Don't just dump healthy school dinners on kids

25 July 2007
Don't just dump healthy school dinners on kids

As the Government announces details of £240m funding for school meals for the next three years, public sector consultant Diane Macklin argues that money alone is not enough

For those of us who have been working in the public sector all their lives, the idea that another, even bigger, government funding stream is going to sort things out is a familiar one, but sadly one that never really delivers the goods.

This has become evident again with the current debate over healthy school food, played out in what must have been a rather sad and embarrassing session at the Local Authority Caterers Association conference earlier this month (Caterer, 19 July, page 9](http://www.caterersearch.com/Articles/2007/07/19/314985/school-meals-reform-is-likely-to-backfire-says-compass.html)).

Quick public-funding fixes never work because the money gets spent without a lot of thought about how the initiative is really going to be sustainable in the longer term. This is what happened with the "Jamie Oliver" money last year.

For the ongoing healthy school meals programme to be a success there's really only one answer: little bums on school canteen seats. But as we now all know, the little nippers have stayed away in their droves.

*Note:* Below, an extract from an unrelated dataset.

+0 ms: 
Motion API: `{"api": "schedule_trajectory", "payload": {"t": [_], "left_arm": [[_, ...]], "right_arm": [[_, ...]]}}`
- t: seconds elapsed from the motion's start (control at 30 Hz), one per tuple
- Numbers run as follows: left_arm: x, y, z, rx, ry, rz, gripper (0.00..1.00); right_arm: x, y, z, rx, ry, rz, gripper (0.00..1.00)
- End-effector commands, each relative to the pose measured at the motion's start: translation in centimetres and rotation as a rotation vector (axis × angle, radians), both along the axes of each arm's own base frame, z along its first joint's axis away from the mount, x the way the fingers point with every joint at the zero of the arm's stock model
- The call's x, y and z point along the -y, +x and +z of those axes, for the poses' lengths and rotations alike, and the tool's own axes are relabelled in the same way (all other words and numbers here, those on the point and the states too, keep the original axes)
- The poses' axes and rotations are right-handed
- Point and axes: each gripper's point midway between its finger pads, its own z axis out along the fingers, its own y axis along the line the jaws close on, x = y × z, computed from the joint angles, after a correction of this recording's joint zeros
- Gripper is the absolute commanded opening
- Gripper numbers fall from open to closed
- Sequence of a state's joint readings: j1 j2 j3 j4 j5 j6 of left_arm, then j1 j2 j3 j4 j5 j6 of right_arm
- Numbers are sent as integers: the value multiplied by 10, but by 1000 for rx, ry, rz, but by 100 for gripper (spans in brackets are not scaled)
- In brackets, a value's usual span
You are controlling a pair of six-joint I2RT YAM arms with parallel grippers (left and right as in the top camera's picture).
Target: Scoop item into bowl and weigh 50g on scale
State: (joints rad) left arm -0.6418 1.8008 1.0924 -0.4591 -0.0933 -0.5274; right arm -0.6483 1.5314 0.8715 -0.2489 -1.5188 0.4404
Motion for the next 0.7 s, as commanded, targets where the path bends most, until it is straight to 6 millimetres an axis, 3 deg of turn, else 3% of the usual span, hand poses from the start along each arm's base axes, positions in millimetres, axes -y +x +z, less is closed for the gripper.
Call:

I've worked in Somerset which, like Dorset, has many schools without kitchen facilities. At a school just outside Glastonbury we had an incredibly successful programme offering healthy school dinners prepared and served up in the village hall just down the road. We had nearly 100% uptake. Why? Because we adopted the "whole school approach".

You can't just dump healthy school dinners on kids and parents, you have to prepare everyone with cookery classes for the kids - we also sent the recipes home for families try out first - taste tests of what you're going to serve, growing herbs and veg in the school gardens, even links with farms and farming communities. Every single little kid at Meare School could tell you about food miles.

You also need a local champion to steer the effort: if the head teacher isn't behind it all the way you're dead in the water.

Healthy school dinners have to be integrated with lots of other aspects of healthy and local food and then, wonder of wonders, the kids love it - even, would you believe, Jamie's vegetable goulash.